The software architecture of InstaGENI is shown in Fig. 14.1. The important thing to take away from this diagram is nested and distributed control. The key element is the ProtoGENI Base Manager (or ProtoGENI Controller, or Boss Node) on the rack, which plays essentially the same role for an element of a distributed cloud that a node manager does in a cloud: it orchestrates resources on the individual rack. Nested controllers, whether they be entities such as the central GENI Portal or other controllers such as the GENI Experiment Engine, use the ProtoGENI Base Manager as an agent to manipulate resources on the individual rack: allocate and free VM’s and bare metal nodes, load images, etc.

The Control Node in each rack runs Xen. This allows multiple pieces of control software to run side-by-side in different virtual machines, with potentially different operating systems and administrative control. This configuration also eases the deployment, backup, and update of the control software.
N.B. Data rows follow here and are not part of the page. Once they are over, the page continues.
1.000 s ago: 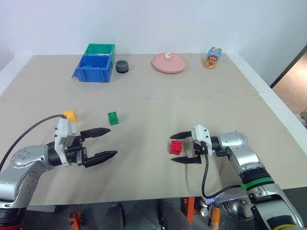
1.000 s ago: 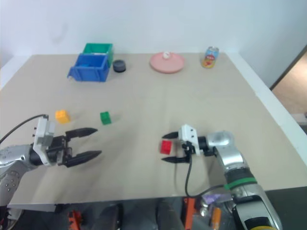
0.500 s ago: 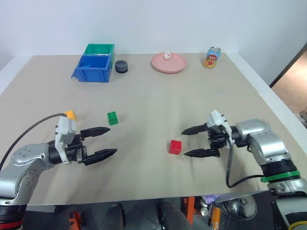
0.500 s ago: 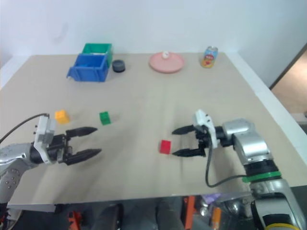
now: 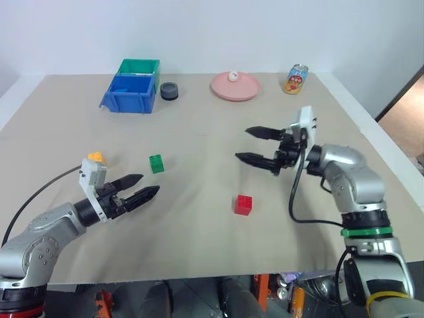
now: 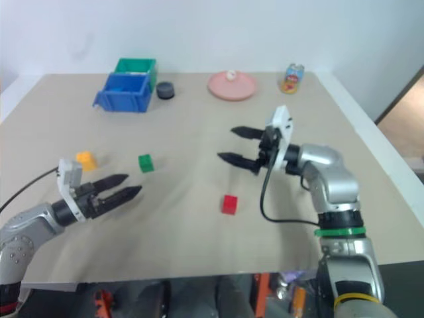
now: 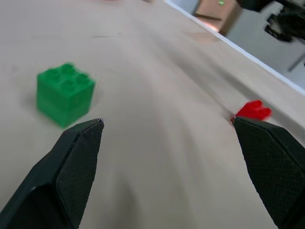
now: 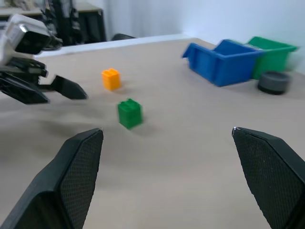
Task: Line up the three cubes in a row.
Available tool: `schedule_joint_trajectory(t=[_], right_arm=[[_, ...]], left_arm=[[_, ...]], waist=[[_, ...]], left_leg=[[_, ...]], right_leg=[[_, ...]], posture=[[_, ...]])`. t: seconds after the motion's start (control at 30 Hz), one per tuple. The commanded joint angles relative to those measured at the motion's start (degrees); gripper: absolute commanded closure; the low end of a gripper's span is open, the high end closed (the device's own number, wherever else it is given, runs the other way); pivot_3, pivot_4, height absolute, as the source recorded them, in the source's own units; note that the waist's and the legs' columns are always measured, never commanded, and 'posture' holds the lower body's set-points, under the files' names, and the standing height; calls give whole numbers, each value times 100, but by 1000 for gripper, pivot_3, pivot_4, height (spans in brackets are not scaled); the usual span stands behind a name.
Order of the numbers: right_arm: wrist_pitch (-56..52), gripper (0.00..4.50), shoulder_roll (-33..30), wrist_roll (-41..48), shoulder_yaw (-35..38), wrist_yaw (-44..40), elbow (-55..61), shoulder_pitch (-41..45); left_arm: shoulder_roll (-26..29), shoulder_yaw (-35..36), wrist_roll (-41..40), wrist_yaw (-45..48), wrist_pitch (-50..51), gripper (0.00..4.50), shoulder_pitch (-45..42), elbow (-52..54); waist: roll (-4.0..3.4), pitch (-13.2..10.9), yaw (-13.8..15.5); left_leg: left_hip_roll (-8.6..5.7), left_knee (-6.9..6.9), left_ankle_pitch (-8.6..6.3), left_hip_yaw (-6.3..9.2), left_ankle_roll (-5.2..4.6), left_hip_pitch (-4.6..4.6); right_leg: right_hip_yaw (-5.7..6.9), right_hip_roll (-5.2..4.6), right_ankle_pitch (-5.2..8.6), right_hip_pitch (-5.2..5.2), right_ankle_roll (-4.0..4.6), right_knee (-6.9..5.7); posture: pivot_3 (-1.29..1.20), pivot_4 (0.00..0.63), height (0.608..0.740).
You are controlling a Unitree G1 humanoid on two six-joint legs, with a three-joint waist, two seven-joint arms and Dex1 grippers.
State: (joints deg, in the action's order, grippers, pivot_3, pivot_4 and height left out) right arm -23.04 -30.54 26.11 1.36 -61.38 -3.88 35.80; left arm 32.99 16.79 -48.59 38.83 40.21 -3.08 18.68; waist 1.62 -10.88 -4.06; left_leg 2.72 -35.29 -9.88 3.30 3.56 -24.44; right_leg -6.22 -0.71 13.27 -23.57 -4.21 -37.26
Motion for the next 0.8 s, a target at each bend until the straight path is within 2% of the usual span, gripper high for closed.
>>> schedule_joint_trajectory(t=[0.03, 0.17, 0.37, 0.67, 0.8], right_arm=[[-89, 19, -9, 147, 36, 103, 596, -156], [-225, 19, 86, 315, 79, 221, 808, -335], [-232, 19, 81, 334, 62, 296, 896, -439], [-236, 19, 73, 395, 94, 416, 1018, -584], [-196, 19, 52, 375, 65, 469, 1080, -643]], left_arm=[[-135, 153, -42, -493, 66, 0, 183, 401], [-456, -297, 834, -1305, -215, 0, 379, 572], [-463, -774, 1917, -1413, -893, 0, 159, 98], [-941, -1003, 2720, -2091, -949, 0, -656, -661], [-1084, -1207, 2970, -2022, -1135, 0, -998, -1041]], waist=[[0, 0, -1], [0, 1, -11], [2, 2, -14], [2, 2, -8], [2, 2, -8]], left_leg=[[-1, -2, 0, 0, 0, 0], [0, -4, 0, -2, 0, 15], [0, -13, 15, -3, 5, 18], [-1, -9, 15, -2, 6, 9], [-2, -7, 14, -1, 6, 10]], right_leg=[[0, -1, -1, 0, 0, 0], [-2, 2, 7, 10, 29, 0], [-3, 4, -14, 10, 36, 0], [-4, 5, -8, 8, 23, 1], [-4, 6, -17, 8, 6, 1]], posture=[[0, 150, 736], [0, 150, 736], [0, 150, 736], [0, 150, 736], [0, 150, 736]])
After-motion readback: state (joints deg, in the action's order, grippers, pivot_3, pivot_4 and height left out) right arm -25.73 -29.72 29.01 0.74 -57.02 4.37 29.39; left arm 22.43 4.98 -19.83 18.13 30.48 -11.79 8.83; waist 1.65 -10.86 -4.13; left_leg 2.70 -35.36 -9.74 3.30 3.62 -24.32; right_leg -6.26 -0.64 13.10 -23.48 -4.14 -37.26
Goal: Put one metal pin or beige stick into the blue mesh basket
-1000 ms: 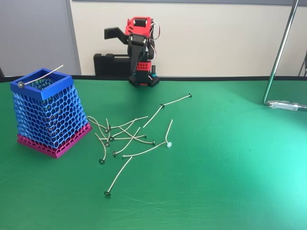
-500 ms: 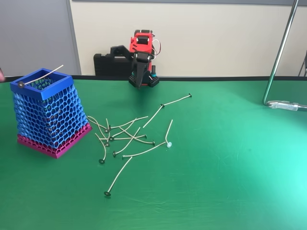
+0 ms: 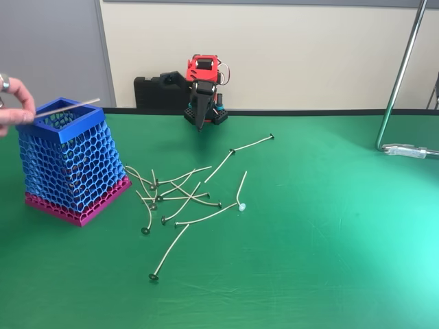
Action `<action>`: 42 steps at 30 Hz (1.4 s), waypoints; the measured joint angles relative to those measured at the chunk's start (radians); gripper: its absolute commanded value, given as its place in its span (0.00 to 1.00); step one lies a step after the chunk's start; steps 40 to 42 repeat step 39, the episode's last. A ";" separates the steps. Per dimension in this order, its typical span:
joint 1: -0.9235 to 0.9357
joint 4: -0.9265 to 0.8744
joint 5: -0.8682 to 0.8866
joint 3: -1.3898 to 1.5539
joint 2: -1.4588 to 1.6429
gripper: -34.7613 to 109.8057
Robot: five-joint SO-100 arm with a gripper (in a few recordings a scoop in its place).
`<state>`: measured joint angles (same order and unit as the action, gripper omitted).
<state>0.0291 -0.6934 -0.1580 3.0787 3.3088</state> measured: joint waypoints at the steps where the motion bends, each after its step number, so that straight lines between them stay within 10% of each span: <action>1: 0.000 -0.005 0.000 0.000 0.000 0.24; 42: -0.002 -0.167 0.063 0.000 0.008 0.25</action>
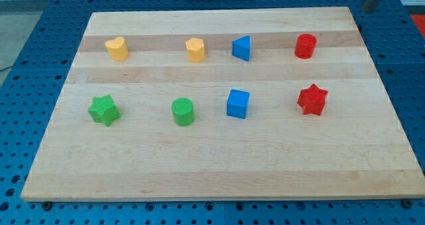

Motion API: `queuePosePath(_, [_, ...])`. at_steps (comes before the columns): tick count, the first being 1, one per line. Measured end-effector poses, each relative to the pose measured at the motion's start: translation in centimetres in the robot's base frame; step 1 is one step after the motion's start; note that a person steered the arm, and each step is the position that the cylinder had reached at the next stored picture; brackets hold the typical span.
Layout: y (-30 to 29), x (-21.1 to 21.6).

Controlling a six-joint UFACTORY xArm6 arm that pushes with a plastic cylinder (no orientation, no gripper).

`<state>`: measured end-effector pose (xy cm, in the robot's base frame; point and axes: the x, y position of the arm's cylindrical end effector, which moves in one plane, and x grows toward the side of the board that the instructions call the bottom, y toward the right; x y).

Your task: Move the red circle to the blue triangle

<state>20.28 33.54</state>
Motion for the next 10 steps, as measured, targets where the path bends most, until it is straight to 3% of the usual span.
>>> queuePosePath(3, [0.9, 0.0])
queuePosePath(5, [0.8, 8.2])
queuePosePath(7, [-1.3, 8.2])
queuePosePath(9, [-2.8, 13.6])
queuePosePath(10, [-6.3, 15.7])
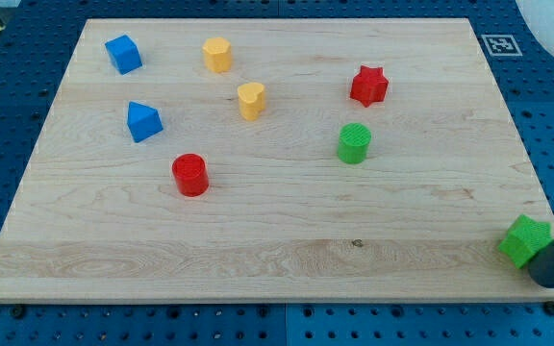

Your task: Move green circle to the top of the green star

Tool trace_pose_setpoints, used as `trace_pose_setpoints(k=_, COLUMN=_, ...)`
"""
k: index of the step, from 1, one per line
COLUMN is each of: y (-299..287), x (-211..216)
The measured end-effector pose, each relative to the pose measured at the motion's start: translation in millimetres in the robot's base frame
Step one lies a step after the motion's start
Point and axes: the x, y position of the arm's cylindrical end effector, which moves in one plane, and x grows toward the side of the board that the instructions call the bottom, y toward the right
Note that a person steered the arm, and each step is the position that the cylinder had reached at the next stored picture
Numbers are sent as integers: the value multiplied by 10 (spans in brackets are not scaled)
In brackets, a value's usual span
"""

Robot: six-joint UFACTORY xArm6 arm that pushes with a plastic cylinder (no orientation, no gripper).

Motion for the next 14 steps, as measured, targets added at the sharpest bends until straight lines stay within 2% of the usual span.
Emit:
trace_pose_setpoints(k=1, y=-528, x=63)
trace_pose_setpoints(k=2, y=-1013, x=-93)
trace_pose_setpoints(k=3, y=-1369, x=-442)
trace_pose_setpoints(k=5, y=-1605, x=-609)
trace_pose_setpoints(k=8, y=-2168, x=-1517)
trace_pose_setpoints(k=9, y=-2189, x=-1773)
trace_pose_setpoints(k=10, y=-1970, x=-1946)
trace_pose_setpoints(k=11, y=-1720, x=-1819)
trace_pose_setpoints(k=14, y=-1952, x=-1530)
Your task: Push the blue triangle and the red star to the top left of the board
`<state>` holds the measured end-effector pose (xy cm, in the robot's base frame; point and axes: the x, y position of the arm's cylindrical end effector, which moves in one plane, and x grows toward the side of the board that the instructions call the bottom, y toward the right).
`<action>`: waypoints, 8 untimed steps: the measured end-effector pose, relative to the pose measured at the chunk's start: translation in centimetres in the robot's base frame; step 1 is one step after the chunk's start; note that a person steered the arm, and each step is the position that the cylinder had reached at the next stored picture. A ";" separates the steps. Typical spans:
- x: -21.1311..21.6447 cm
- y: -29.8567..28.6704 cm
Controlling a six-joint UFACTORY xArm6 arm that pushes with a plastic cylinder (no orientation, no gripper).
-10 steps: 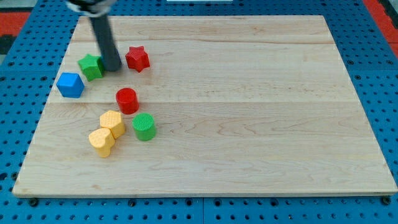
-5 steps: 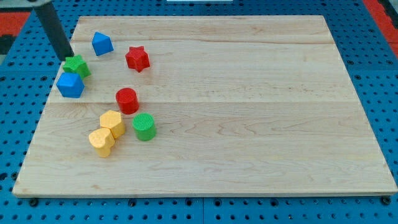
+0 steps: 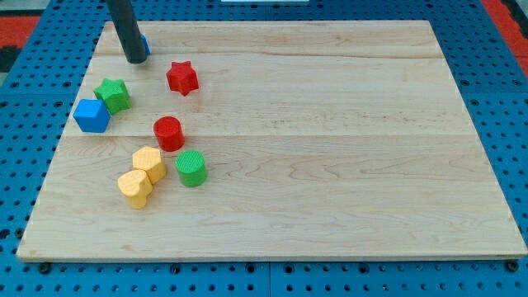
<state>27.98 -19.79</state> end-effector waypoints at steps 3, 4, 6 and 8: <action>2.9 25.4; 2.8 17.2; 5.6 16.6; 4.3 2.7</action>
<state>32.30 -17.11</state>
At installation, there are four such virtual machines:

  1. 1.

    An Emulab/ProtoGENI boss node: this is a database, web, and GENI API server, and also manages boot services for the nodes

  2. 2.

    A local fileserver and give users shells so that they can manage and manipulate the data on the fileserver even if they do not currently have a sliver. This VM can also act as a gateway for remote logins to sites that do not have sufficient Internet Protocol (IP) addresses to give every experiment node a publicly routable address.

  3. 3.

    An OpenFlow Aggregate Manager (FOAM) node to control the OpenFlow resources on the in-rack switch

  4. 4.

    A FlowVisor controller to provide support for control-plane multi-tenancy on the OpenFlow network.

Node Control and Imaging

The experiment nodes in the InstaGENI rack are managed by the normal ProtoGENI/Emulab software stack, which provides boot services, account creation, experimental management, etc. Users have full control over physical hosts, including loading new operating system images and making changes to the kernel, in particular, to the network stack. The ProtoGENI/Emulab software uses a combination of network booting, locked down BIOS, and power cycling to ensure that nodes can be returned to the control of the facility and to a clean state, meaning that accidental or intentional changes that render a node’s operating system unbootable or cut off from the network can be corrected. Nodes are scrubbed between uses; after a sliver is terminated, the node is re-loaded with a clean image for the next user.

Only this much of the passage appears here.